Hello @dillu24, Hello @VitalyVolozhinov, thanks a lot again and saving the config works fine now.

Also, the SIGNL4 test alert from the frontend works fine.

However, I still wonder how the Python part comes in (and how to test it). From my perspective it seems the test message I can send from the config page is all handled in the Node.js part.

Is there an easy way I can test the Python part for "real" alerting? Sorry, if I should have missed something here.

If this is tested I will go ahead with the PR.

dillu24 commented 3 years ago

So let me give some context:

Installer (JS): The job of the installer is to provide an easy walkthrough procedure to set-up monitoring and alerting for a chain. The installer outputs a set of configuration files including some alert rules. Let's say we save the following alert rule, that if the system RAM usage is above 95% we get a critical alert.

Alerter (Python): The job of the alerter is to gather metrics from the nodes, repos, smart contracts and compare these metrics with the alerting thresholds stored inside the configuration.

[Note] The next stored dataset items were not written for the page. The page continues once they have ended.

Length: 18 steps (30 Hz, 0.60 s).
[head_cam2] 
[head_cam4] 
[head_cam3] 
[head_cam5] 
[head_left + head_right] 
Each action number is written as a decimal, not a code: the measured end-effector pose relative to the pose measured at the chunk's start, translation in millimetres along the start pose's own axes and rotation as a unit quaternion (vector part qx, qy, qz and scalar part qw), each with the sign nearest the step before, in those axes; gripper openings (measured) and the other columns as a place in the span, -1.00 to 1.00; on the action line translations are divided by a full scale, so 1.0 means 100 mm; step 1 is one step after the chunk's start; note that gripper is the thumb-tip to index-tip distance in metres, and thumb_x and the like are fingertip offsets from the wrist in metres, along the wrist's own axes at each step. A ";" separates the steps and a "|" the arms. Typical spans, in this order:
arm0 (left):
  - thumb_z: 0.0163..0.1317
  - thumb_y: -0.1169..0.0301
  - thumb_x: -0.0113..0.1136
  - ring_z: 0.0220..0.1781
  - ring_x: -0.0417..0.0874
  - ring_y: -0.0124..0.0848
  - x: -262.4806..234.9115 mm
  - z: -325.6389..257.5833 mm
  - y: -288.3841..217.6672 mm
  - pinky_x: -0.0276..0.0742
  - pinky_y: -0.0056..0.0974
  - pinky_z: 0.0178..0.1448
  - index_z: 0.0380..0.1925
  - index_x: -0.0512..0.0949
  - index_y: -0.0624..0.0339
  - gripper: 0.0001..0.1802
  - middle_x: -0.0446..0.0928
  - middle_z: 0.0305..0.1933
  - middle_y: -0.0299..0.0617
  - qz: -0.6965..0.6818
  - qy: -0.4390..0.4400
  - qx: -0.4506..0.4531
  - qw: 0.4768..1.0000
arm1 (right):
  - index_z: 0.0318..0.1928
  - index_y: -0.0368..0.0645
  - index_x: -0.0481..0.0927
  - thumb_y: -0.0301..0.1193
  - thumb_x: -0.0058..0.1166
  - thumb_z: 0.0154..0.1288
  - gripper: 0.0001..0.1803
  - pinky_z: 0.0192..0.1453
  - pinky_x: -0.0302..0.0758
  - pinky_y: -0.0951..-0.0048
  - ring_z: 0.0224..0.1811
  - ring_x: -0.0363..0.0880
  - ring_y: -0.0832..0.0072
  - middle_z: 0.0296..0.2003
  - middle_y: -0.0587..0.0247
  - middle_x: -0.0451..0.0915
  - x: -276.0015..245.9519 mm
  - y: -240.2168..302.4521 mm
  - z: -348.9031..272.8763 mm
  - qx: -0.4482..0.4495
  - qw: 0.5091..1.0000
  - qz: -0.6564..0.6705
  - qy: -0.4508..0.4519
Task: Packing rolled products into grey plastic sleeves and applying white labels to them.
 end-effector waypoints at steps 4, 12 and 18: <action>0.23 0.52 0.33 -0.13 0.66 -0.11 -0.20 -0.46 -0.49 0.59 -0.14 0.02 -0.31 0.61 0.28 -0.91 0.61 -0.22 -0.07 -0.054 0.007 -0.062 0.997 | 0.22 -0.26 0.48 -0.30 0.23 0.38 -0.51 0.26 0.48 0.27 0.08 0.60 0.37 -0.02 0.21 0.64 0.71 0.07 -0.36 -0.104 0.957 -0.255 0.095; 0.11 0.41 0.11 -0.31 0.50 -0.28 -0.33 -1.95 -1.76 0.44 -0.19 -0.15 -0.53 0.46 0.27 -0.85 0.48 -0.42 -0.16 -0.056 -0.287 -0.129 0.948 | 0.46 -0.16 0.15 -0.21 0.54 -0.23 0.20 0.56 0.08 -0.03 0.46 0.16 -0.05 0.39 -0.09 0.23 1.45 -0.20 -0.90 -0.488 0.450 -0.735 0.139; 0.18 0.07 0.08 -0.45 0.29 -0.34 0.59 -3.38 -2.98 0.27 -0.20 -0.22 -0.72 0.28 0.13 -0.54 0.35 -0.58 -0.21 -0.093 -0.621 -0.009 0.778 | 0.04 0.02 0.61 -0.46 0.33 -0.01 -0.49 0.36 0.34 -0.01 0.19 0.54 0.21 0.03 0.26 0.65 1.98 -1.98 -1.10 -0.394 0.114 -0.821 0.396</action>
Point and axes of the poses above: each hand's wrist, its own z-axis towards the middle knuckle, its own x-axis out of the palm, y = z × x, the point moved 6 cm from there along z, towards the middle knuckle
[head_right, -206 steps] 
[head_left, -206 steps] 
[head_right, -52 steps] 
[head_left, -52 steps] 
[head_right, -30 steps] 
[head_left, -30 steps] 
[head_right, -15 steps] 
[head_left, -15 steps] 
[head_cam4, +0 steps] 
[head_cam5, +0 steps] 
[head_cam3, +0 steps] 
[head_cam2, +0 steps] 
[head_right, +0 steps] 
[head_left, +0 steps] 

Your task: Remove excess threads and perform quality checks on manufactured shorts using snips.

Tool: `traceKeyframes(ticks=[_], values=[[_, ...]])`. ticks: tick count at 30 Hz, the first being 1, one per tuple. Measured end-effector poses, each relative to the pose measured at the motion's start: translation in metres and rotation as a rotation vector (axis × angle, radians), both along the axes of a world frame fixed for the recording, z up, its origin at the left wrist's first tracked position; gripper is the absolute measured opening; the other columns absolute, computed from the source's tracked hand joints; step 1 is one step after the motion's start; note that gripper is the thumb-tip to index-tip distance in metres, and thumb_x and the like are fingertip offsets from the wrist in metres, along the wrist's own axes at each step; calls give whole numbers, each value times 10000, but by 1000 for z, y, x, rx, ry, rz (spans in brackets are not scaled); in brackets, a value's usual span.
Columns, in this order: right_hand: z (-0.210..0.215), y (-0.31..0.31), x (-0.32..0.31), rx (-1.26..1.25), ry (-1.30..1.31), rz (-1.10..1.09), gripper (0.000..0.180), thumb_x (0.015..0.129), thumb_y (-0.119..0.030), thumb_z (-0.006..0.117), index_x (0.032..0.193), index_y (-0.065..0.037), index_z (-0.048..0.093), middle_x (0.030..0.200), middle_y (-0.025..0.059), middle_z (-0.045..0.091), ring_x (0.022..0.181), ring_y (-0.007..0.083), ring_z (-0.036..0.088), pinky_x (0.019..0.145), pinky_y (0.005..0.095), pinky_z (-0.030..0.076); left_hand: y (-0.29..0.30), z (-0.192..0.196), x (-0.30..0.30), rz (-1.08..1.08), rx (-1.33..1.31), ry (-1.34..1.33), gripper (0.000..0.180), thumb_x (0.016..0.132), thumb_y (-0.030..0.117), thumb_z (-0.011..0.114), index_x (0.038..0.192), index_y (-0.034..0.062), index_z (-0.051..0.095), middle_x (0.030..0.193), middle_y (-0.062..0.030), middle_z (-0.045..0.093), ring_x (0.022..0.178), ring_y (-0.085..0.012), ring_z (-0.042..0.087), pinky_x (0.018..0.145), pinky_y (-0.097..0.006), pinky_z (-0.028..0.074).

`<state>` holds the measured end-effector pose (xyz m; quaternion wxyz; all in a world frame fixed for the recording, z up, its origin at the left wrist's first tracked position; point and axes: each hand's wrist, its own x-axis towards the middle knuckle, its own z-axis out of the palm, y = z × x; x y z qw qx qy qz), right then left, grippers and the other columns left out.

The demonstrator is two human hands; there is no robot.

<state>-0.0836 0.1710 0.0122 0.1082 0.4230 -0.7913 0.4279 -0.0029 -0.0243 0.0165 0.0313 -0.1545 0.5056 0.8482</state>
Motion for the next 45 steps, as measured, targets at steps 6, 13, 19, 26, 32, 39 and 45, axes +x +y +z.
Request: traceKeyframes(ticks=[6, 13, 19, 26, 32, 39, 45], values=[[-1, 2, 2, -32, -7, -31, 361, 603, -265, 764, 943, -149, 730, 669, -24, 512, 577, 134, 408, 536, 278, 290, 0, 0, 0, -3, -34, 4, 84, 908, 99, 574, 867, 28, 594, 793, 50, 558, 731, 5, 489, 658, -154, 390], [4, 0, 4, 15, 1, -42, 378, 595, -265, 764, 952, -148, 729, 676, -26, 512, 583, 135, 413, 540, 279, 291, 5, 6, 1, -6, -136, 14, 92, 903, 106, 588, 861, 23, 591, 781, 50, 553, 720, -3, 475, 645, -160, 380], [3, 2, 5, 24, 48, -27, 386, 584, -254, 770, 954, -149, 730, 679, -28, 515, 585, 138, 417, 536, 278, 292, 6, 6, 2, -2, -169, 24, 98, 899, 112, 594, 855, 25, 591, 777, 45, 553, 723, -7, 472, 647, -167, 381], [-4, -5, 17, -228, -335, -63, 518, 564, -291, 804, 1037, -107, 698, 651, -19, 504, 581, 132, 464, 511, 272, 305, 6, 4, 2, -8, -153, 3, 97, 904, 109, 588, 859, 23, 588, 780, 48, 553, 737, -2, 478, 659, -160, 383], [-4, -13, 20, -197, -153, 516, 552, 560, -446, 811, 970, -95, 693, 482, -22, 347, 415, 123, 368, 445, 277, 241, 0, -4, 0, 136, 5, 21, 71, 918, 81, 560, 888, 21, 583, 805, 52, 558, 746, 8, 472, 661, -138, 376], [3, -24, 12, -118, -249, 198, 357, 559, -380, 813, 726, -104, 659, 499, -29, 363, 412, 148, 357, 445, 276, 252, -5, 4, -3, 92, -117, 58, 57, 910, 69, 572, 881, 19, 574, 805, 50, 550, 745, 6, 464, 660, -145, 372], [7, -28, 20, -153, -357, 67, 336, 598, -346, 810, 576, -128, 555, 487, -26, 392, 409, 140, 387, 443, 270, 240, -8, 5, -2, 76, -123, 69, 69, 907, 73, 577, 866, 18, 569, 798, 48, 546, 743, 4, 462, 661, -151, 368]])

If some alerting rules are met, the alerter will generate alerts. Therefore in our example, if the RAM usage suddenly becomes 100%, a critical alert is sent to the critical channels associated with that chain.

So, to generate an alert from the python part I suggest first connecting a node and check it's ram usage. If say the ram usage is 45 percent, put the critical threshold to 40 so that a critical alert is sent.

Now with regards to development what remains is to integrate SIGNL4 as a channel in the Python part. That can be done in the Channels Manager component (a similar channel and channel handler must be developed). You can look at the implementation of OpsGenie or any other channel as an example.

rons4 commented 3 years ago

Thank you for your clarification @dillu24.

Since I have no other monitoring option at hand I tried the GitHub monitor and I monitor my repository. When changes occur I don't see anything happening (e.g. in the logs). It might well be that I just don't know where to look or how to debug the Python code.

PS: By the way, I entered "rons4/panic" as repository name but the according test failed. In the log I saw a missing character and I entered "rons4/panicc". This worked then. It seems the last character will be cut.

dillu24 commented 3 years ago

Repo names are normally expected in the following format "rons4/panic/". @VitalyVolozhinov could this potentially be a bug in the installer or alerter?

rons4 commented 3 years ago

Ah, OK, got it ;-)

VitalyV1337 commented 3 years ago

The forms in the installer state that there must be a trailing slash. Regex verification will be added later on.

rons4 commented 3 years ago

I still cannot simulate a a real alert, neither for SIGNL4 nor for Telegram.

You you have any test system or configuration I could use in the chains configuration that will trigger an alert? I tried to enter face data but could not get any alert. Sorry, I am not too familiar with this part.

Thanks again.

VitalyV1337 commented 3 years ago

@rons4 I've noticed you are working on the master branch, you should switch to develop to get the most updated version of PANIC.

rons4 commented 3 years ago

Oh no ;-)

OK, let me switch, apply the changes and see how ot goes. I keep you posted.

rons4 commented 3 years ago

OK, I merged the changes and the development branch now: https://github.com/rons4/panic

The configuration part seems to work. I can also send the test messages successfully. However, the config is not saved although it says success. When I try to load the config it says the file might be corrupted. Maybe because I still have the format of the previous version.

Very nice new portal by the way ;-)

rons4 commented 3 years ago

OK, I created a PR now and I hope all is fine. I still have difficulties with the Python part and to test it with real monitoring alerts. When I configure the monitoring I get a black page when clicking Next. Not sure it this is related to the development branch or if I did something wrong in the configuration. I used some fake settings. Please let me know if I should change anything and thanks a lot for all your assistance.

VitalyV1337 commented 3 years ago

I will look at your PR. Thank you for your submission.

rons4 commented 3 years ago

Thanks @VitalyVolozhinov.